====== RECORDED DATA

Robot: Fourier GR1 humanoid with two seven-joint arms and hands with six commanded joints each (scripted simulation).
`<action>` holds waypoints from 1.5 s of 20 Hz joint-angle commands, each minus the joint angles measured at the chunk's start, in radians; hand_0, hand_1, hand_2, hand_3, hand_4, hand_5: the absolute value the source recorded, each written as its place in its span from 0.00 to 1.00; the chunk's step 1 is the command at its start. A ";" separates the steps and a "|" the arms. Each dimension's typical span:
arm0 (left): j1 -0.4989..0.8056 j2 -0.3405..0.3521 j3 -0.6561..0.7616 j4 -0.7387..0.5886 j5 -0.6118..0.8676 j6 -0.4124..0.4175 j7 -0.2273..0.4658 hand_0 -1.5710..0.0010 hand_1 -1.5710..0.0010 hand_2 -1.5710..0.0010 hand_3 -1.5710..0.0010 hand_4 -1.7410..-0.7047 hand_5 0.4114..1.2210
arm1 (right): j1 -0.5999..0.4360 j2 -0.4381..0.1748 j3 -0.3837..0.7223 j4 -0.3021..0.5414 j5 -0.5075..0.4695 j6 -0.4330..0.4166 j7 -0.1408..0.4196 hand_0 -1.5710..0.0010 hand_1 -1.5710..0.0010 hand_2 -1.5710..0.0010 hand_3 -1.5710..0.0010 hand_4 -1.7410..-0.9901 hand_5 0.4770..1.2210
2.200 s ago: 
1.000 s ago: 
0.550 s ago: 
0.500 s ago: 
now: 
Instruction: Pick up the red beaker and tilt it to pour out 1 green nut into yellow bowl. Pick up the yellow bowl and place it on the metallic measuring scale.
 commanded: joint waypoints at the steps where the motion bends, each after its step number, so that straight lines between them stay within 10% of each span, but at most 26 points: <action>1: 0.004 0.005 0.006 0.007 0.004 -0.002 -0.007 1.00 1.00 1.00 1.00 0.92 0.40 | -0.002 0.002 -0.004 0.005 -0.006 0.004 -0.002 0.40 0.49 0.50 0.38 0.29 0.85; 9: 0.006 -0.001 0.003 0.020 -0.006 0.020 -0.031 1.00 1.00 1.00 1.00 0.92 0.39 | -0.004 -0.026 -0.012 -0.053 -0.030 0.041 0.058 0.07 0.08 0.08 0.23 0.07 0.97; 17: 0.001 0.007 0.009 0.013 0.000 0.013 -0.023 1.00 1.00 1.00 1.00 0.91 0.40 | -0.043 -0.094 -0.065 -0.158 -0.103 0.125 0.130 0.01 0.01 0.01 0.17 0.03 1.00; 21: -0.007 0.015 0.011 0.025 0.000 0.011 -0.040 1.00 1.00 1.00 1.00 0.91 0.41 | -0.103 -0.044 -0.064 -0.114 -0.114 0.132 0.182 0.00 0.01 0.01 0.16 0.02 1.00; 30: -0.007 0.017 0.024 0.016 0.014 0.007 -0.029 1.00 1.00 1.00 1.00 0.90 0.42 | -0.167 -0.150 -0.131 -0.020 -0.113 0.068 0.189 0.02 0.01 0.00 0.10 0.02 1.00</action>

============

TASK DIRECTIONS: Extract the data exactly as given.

FINISHED EXERCISE:
Robot: Fourier GR1 humanoid with two seven-joint arms and hands with six commanded joints each (scripted simulation).
`<action>` holds waypoints from 1.5 s of 20 Hz joint-angle commands, each minus the joint angles measured at the chunk's start, in radians; hand_0, hand_1, hand_2, hand_3, hand_4, hand_5: the absolute value the source recorded, each written as its place in its span from 0.00 to 1.00; the chunk's step 1 is the command at its start. A ";" separates the steps and a "|" the arms. Each dimension's typical span:
arm0 (left): j1 -0.4989..0.8056 j2 -0.3405..0.3521 j3 -0.6561..0.7616 j4 -0.7387..0.5886 j5 -0.6118..0.8676 j6 -0.4124..0.4175 j7 -0.2273..0.4658 hand_0 -1.5710..0.0010 hand_1 -1.5710..0.0010 hand_2 -1.5710..0.0010 hand_3 -1.5710..0.0010 hand_4 -1.7410..-0.7047 hand_5 0.4114..1.2210
arm1 (right): j1 -0.5999..0.4360 j2 -0.4381..0.1748 j3 -0.3837..0.7223 j4 -0.3021..0.5414 j5 -0.5075..0.4695 j6 -0.4330..0.4166 j7 -0.1408..0.4196 hand_0 -1.5710..0.0010 hand_1 -1.5710..0.0010 hand_2 -1.5710..0.0010 hand_3 -1.5710..0.0010 hand_4 -1.7410..-0.9901 hand_5 0.4770..1.2210
2.200 s ago: 
1.000 s ago: 
0.550 s ago: 
0.500 s ago: 
now: 
Instruction: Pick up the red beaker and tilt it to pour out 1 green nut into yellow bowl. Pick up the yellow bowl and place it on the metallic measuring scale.
 commanded: joint waypoints at the steps where the motion bends, each after its step number, so that straight lines between them stay within 10% of each span, but at most 26 points: <action>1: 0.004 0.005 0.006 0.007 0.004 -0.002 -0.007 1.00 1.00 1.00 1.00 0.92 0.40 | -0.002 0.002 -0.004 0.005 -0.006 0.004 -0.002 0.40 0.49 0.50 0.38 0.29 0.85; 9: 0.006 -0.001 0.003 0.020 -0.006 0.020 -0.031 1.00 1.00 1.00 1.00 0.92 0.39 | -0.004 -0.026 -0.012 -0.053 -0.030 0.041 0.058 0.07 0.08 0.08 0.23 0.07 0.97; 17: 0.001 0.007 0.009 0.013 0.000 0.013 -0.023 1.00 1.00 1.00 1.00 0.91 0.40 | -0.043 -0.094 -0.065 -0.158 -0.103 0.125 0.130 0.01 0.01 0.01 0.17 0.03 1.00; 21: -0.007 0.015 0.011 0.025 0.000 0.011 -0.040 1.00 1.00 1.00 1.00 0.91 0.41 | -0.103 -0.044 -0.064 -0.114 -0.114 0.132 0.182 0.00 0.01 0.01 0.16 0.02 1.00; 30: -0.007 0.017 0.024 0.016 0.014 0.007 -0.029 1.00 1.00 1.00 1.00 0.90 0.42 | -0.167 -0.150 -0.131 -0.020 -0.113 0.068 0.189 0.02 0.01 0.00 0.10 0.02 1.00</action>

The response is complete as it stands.